Denomination: Plebs S. Petri de Eowurno


    First documented: 867

    History and architecture

    Attested as a pieve since 867, the parish church of Vorno is dedicated to Saint Peter and it probably was among the 28 parishes of Lucca during the age of the bishop Frediano.
    According to a document from the year 1000, the churches of Cantignano, Coselli, Guamo and Verciano were grouped under this parish, while in the Esteem of 1260 only two churches were in the same dependent position.

    There is historical evidence of the presence of an ancient religious building, probably Lombard in origin. The structure of the original twelfth-century building was totally upgraded and modified. The only rests are an erratic chapiter attributed to the school of Beduino and some columns of the centrale nave, with their pillars.

    In 1793, the pieve was enlarged by Giovan Battista Petri: the central part of the porch and the façade in front of the porch itself were destroyed, and the bell tower was restored.

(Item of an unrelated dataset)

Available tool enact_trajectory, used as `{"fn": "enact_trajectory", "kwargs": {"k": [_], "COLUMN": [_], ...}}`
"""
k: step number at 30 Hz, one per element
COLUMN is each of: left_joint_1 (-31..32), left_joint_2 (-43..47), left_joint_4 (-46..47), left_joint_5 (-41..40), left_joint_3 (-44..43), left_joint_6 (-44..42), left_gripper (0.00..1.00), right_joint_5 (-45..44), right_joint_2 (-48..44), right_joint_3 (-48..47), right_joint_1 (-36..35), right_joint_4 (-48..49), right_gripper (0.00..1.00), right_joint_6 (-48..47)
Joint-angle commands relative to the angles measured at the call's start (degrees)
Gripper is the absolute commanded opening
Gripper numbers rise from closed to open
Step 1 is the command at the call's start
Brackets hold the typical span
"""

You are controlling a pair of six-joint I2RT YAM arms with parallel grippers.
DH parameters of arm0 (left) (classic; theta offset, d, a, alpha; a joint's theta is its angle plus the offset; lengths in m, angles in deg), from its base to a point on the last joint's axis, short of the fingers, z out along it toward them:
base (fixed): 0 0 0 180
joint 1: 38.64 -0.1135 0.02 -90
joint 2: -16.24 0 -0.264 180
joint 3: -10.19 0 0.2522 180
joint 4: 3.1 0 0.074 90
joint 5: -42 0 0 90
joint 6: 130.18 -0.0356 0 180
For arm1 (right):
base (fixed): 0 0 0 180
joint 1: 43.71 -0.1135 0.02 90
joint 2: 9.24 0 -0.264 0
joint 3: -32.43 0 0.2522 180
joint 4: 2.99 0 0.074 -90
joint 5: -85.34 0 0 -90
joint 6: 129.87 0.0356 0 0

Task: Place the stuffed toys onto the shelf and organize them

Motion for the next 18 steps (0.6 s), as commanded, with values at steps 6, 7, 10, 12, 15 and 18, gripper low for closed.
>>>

    The bell tower located on the right side of the church, is in Guamo stone, a typical material from nearby Monti Pisani. It has a squared layout, four arched windows, mullioned windows, and elegant chapiters supporting the bell cell. On the basament there is a gravestone that states the date of edification.

    Works of art

    In the parish are preserved some paintings, such as: The Virgin with Child with Saint John the Baptist and Saint  Peter of Antonio Corsi (1488-1489), The Virgin of the Rosary among Saints (17th century), the The Virgin among Saints (17th century), the Deposition (16th-17th century), the fourteen paintings of the Via Crucis (second half of the 18th century) and the Saint Assumption among Saint Peter and Paul painted in 1795 by Stefano Tofanelli (located behind the main altar) and the "ex voto" oil on wood of Eusebio Puccini, pupil of Tofanelli (1833).

    We have to mention the stone baptesimal font with embrasure, neoclassical work probably attributed to Lorenzo Nottolini, and the toup of the late Middle Ages, "twin" of the other one located in the cathedral of Saint Martino. This one was built with Carrara marble and presents an elegance that characterized that age ready to a big stilistic change.